#### What the task requires:
An exact reproduction is needed of every line from the beginning of the data down to and including the line that contains "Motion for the", minus the pictures.

[Entries taken from a collection]
_____
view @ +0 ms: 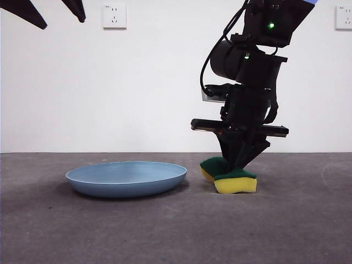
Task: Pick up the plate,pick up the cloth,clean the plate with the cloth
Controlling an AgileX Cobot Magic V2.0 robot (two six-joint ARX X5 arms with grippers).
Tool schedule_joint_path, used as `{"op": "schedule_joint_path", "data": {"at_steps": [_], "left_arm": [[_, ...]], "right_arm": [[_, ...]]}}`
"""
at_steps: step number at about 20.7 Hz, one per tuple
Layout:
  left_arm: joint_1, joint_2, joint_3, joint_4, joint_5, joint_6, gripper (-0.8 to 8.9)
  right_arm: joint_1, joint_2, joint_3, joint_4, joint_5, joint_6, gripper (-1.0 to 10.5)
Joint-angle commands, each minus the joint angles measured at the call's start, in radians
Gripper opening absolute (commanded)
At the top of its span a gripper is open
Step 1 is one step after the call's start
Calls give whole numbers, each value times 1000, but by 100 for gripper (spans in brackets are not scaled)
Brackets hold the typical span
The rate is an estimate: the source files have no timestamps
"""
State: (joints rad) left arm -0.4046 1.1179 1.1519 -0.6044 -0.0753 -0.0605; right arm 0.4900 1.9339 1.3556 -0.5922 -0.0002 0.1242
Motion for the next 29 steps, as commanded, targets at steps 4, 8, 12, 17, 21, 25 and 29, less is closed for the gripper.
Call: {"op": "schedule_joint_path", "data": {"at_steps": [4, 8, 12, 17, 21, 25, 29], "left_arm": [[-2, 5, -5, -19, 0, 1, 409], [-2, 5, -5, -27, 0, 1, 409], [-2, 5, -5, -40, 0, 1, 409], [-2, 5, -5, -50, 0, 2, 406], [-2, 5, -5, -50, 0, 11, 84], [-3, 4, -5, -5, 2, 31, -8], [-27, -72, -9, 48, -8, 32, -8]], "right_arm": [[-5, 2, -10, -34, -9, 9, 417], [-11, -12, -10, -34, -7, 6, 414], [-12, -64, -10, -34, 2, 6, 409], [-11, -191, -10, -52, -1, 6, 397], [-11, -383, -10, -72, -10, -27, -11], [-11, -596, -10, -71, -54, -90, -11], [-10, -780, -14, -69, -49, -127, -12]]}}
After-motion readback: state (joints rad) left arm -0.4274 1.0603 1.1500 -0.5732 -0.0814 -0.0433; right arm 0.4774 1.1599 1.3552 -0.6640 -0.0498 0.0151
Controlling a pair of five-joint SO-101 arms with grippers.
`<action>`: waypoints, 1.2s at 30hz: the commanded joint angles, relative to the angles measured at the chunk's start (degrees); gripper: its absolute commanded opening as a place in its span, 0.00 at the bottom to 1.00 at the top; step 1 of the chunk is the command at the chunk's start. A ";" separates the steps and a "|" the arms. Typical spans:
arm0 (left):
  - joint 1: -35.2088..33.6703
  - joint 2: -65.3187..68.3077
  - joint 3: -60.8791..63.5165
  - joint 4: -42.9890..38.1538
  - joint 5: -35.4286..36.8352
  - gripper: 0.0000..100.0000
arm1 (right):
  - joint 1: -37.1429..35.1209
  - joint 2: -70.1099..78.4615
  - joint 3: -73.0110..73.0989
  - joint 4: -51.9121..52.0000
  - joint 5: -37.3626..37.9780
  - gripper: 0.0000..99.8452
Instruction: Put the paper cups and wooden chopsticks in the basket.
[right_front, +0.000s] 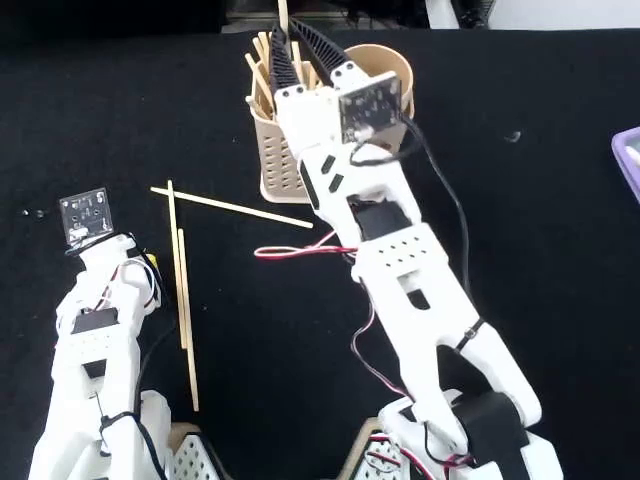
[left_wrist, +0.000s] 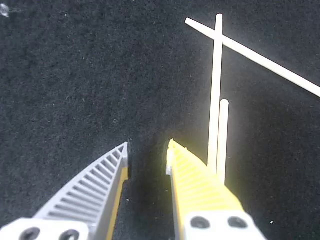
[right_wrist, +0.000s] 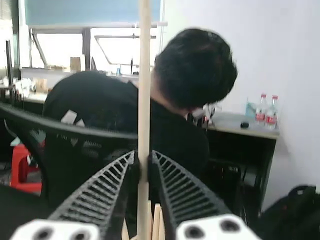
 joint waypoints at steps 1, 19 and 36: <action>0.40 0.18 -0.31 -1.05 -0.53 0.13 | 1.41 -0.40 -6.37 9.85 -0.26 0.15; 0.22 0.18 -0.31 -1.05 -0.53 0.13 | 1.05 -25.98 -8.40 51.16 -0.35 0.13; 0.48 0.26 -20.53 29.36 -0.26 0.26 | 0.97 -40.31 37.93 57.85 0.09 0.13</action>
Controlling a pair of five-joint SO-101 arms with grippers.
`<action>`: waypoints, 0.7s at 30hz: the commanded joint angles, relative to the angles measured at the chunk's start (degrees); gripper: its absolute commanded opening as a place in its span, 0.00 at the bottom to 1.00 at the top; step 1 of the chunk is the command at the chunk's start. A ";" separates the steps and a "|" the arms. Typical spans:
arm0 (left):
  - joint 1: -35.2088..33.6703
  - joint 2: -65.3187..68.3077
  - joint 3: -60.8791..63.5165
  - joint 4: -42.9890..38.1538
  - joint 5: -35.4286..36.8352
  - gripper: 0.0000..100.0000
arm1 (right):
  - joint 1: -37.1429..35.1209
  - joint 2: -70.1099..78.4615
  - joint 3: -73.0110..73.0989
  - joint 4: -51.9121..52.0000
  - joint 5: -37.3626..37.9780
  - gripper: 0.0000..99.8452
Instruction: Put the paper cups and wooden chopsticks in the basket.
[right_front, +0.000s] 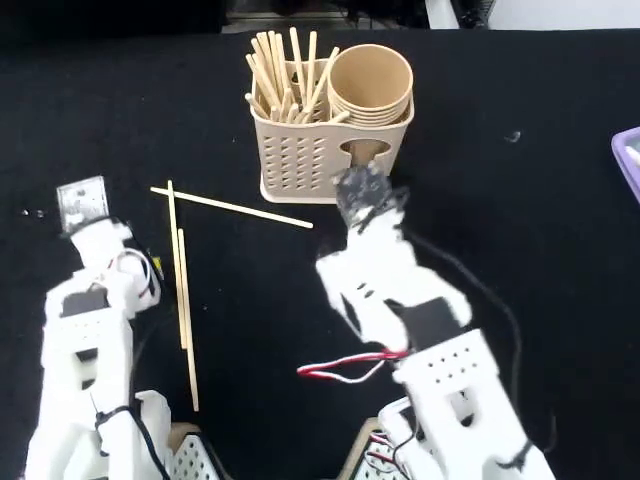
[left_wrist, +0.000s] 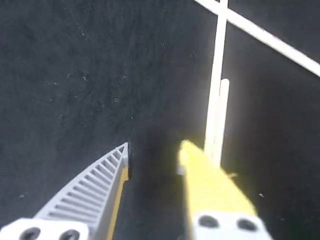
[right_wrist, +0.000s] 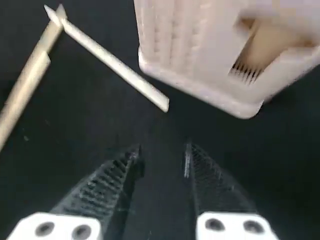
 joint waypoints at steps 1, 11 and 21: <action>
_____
#### Written solution:
view @ +0 ms: 
Task: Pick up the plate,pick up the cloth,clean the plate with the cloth
Controlling an AgileX Cobot Magic V2.0 robot (two six-joint ARX X5 arms with grippers).
Tool schedule_joint_path, used as `{"op": "schedule_joint_path", "data": {"at_steps": [_], "left_arm": [[_, ...]], "right_arm": [[_, ...]]}}`
"""
at_steps: step number at about 20.7 Hz, one per tuple
Layout:
  left_arm: joint_1, joint_2, joint_3, joint_4, joint_5, joint_6, gripper (-0.8 to 8.9)
  right_arm: joint_1, joint_2, joint_3, joint_4, joint_5, joint_6, gripper (-1.0 to 10.5)
Joint-angle commands, each minus the joint angles measured at the call's start, in radians
Gripper opening absolute (commanded)
At the top of its span a gripper is open
Step 1 is one step after the call's start
Calls give whole numbers, each value times 1000, but by 100 for gripper (spans in brackets are not scaled)
Brackets hold the typical span
The rate is an estimate: the source files have no timestamps
"""
State: (joints rad) left arm -0.4046 1.1179 1.1519 -0.6044 -0.0753 -0.0605; right arm 0.4900 1.9339 1.3556 -0.5922 -0.0002 0.1242
Motion for the next 29 steps, as commanded, targets at steps 4, 8, 12, 17, 21, 25 and 29, less is closed for the gripper.

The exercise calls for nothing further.